Amy Harmon wrote an article in today’s NY Times entitled “A Corporate Victory, but One That Raises Public Consciousness.”   One quote stuck out for me:

“In 1998, the [Act] was passed with hardly any debate after heavy lobbying by the Walt Disney Company . . . “

This set off a memory.  With the thanks of Nexis, a colleague, acting on my hazy recollection, was able to pull an article from the February 23, 1995 New York Times entitled “A Rights Movement With Song at Its Heart” (page 13, Section C).

The article described a meeting of a nonprofit group named Amsong, consisting of composers and children of composers, and indicated that it was lobbying Congress on behalf of proposed bills to extend copyright terms.  The president of Amsong, the daughter of Richard Rodgers, indicated that her organization was representing “. . .people who are putting a child through school on one song they wrote.”

The article does not indicate that copyright extension was to the benefit of large entertainment companies.  In fact, the only reference to externalities had the opposite inference: Amsong’s lawyer stated that “as works fell out of copyright, record companies and producers, freed from having to pay royalties, stand to reap a windfall  . . .”  There is no mention of Disney or any other entertainment company in the article, or to the fact that the products of the first era of American mass media, most notably Mickey Mouse, were hurtling towards the public domain.

I remember reading this article in 1995 thinking (1) how brilliant the PR strategy was, as this was the only human face of copyright extension; and (2) how amazingly unanalytical and uncritical the article was.

So is this a corporate victory which raises the NY Times’ Consciousness as well?

Someone registered a domain name which is a one-letter variation of my client’s famous trademark (same fact pattern as the GE case below, different client, this happens a lot).  One of the 3 elements I have to establish to prevail in a UDRP is bad faith.  Because registrants tend not to create written evidence of bad faith, this usually has to be proven using inference.  The most common evidence of bad faith tends to be a pattern of similar behavior on the part of registrant.

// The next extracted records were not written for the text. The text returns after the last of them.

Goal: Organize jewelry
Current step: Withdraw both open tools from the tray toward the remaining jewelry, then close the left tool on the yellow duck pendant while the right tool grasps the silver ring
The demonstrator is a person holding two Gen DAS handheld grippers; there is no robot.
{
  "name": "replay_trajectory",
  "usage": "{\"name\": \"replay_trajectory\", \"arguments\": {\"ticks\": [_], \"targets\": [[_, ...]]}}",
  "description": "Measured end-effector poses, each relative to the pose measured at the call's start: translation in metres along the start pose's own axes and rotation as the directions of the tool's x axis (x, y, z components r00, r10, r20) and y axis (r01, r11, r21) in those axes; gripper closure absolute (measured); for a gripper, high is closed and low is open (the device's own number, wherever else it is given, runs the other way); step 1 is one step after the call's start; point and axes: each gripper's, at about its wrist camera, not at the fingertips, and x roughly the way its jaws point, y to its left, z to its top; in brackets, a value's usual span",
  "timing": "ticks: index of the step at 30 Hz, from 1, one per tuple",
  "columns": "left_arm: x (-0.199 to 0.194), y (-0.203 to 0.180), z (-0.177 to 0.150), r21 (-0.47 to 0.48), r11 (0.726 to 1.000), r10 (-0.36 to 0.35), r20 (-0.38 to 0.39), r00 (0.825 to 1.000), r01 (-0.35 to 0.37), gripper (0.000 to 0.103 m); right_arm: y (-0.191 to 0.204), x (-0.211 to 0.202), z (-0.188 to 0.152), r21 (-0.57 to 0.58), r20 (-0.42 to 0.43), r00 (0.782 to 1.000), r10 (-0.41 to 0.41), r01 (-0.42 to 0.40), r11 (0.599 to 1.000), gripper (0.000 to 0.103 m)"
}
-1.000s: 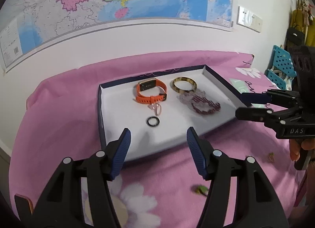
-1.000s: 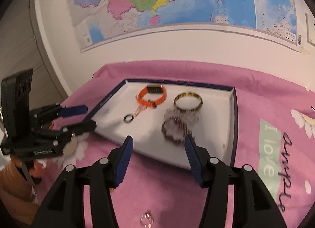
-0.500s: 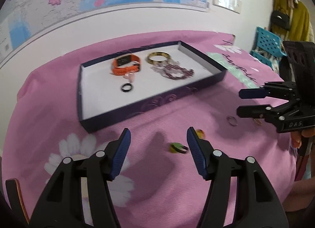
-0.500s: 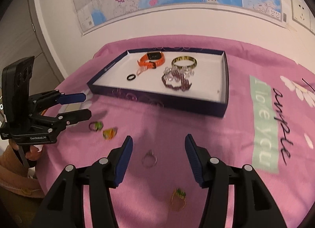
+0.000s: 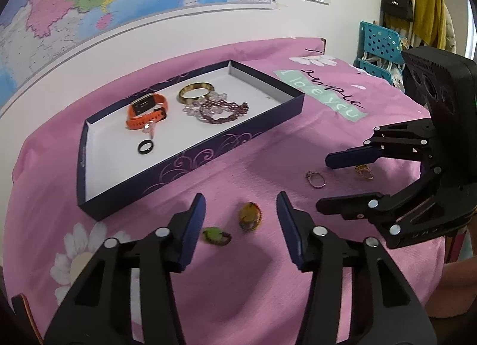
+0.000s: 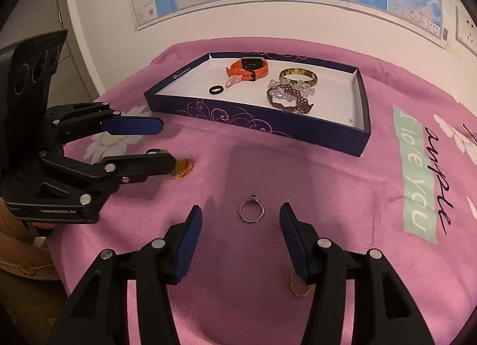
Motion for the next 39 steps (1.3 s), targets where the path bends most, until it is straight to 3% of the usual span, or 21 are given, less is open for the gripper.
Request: {"name": "replay_trajectory", "arguments": {"ticks": [12, 19, 25, 39], "targets": [[0.022, 0.004, -0.008, -0.039, 0.997, -0.065, -0.092, 0.994, 0.062, 0.077, 0.002, 0.004, 0.002, -0.012, -0.004, 1.0, -0.013, 0.013, 1.0, 0.063], [0.023, 0.008, -0.009, -0.064, 0.995, -0.083, -0.093, 0.992, 0.077, 0.08, 0.002, 0.004, 0.001, -0.015, -0.005, 0.999, -0.033, 0.033, 0.999, 0.07], [0.028, 0.008, -0.008, -0.076, 0.995, -0.071, -0.098, 0.993, 0.063, 0.085, -0.001, 0.003, 0.001, -0.004, -0.006, 1.0, -0.031, 0.031, 1.0, 0.087], [0.014, 0.012, -0.006, -0.113, 0.992, -0.056, -0.06, 0.997, 0.049, 0.087, -0.003, -0.003, 0.006, 0.016, 0.028, 0.999, -0.018, 0.018, 1.0, 0.087]]}}
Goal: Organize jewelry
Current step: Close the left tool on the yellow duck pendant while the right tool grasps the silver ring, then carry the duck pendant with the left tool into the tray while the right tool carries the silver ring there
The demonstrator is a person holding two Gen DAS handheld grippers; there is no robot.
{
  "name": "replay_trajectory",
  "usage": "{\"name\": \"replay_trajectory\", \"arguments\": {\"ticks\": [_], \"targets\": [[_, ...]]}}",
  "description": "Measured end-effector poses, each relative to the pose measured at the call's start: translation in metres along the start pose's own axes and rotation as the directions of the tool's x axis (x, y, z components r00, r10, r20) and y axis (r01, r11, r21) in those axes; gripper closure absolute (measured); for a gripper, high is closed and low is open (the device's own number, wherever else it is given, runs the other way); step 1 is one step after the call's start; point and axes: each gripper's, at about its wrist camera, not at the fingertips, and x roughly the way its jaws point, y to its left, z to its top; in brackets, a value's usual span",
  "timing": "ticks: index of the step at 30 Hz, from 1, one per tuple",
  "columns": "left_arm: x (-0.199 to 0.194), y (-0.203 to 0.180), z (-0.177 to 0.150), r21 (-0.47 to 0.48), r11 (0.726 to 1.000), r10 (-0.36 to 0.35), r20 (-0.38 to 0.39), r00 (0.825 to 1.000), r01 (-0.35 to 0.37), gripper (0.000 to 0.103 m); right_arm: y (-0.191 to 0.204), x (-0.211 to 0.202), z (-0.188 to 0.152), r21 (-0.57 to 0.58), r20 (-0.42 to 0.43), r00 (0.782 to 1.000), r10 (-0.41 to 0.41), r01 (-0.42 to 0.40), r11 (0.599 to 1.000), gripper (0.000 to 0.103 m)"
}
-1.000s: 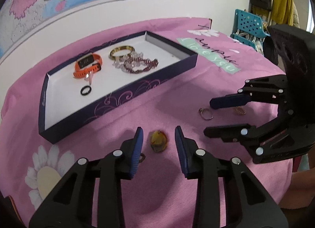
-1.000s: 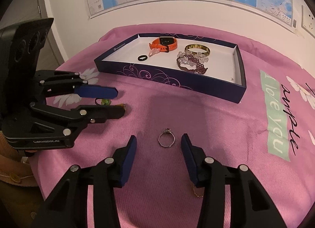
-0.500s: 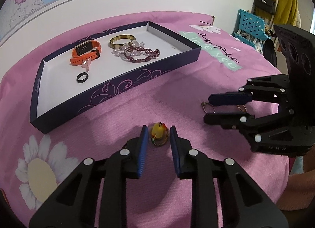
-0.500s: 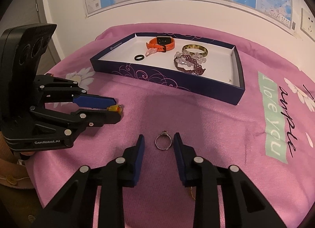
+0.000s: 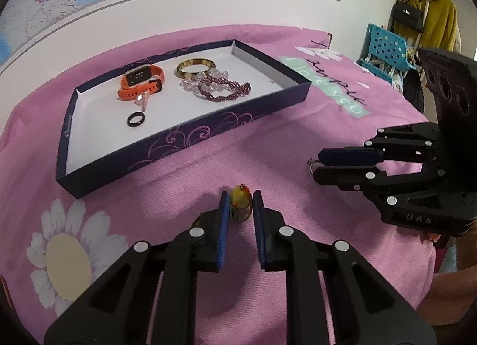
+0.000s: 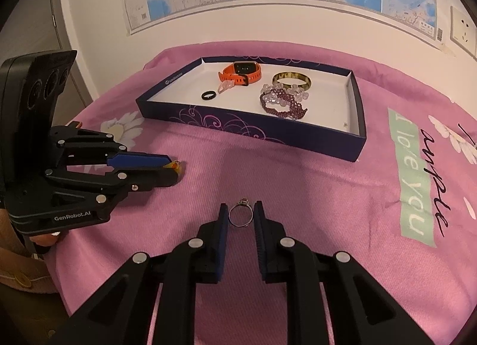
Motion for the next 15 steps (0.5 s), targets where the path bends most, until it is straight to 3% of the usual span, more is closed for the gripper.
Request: {"name": "replay_trajectory", "arguments": {"ticks": [15], "targets": [[-0.023, 0.013, 0.01, -0.044, 0.999, 0.013, 0.068, 0.998, -0.01, 0.087, 0.004, -0.008, 0.015, 0.009, 0.072, 0.997, 0.025, -0.026, 1.0, 0.087]]}}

The problem is that patterns are getting harder to prove.  One cause is the fragmentation of Whois.  Since the registry/registrar era began, there is no central whois which allows for searching by registrant name (and of course registrants, like the one in this case, give multiple fake names when registering domain names).  In this situation I had to trace back using an admin email address to find a telephone which I Googled.  That revealed a UDRP decision against the “true” registrant in which they registered a typo-version of someone else’s famous trademark. 

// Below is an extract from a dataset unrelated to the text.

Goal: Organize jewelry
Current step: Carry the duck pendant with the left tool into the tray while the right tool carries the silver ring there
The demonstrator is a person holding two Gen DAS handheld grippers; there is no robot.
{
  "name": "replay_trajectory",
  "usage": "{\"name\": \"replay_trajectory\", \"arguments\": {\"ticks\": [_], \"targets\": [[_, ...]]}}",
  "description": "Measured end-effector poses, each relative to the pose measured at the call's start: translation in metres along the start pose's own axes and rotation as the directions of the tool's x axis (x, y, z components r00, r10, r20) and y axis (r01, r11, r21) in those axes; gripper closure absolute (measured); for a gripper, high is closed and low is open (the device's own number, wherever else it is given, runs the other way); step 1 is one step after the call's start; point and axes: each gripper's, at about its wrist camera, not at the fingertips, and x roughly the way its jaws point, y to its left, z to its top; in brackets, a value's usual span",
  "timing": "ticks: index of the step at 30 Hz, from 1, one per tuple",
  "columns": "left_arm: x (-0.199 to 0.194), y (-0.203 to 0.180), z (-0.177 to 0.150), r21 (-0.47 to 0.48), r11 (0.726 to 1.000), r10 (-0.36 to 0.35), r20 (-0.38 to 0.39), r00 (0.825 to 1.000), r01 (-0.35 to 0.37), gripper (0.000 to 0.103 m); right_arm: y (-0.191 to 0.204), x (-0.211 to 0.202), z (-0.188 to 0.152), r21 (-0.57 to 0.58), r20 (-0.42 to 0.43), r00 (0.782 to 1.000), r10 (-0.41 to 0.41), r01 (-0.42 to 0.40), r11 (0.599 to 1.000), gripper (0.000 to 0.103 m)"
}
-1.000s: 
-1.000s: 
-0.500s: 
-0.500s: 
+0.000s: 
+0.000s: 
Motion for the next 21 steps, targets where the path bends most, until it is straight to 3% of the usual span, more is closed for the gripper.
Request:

But here’s the thing.  If I settle with this registrant, there will be no UDRP decision.  Given that whois will give the date of the transfer as a new “Creation date,” there will be no record that the prior registration ever existed.  The next person that this registrant rips off will have no way of knowing that this guy did the exact same thing to my client.

Which brings me to today’s topic: market solutions for regulatory short-coming.  Snapnames (provider of SnapBack name “back order” services and whose State of the Domain reports I have praised previously), and Dialog (a Thomson Group company), have come up with a WhoWas database containing archival whois data back to 1997.  The service is available both to Dialog subscribers and as an open access credit-card based Web service.  The GC at SnapNames was nice enough to demo the product for me and it worked as advertised.

Personally, I would rather that ICANN press the registry operators to provide access to archives so that it could be easily established whether, on any given day a given domain name existed and who was the registrant, but if the Lord had intended simple solutions to the DNS, He/She wouldn’t have organized ICANN as a not-for-profit California corporation.

This is from National Law Journal’s “The Docket:”

Man says show, movie infringe on his name
A Hot Springs, Mont., man who legally changed his name to Jack Ass in 1997 has filed a lawsuit against Viacom International Inc., the parent company of MTV, producer of the Jackass television show and movie. In his complaint, the plaintiff alleges that he changed his name to Jack Ass and created a character named Andi Ass to raise awareness about the dangers of drinking and driving after his brother Andy was killed in a vehicle accident. He accuses MTV of copyright infringement.
Ass v. Viacom International Inc., No. DV-02-111 (Sanders Co., Mont., Dist. Ct. Nov. 29).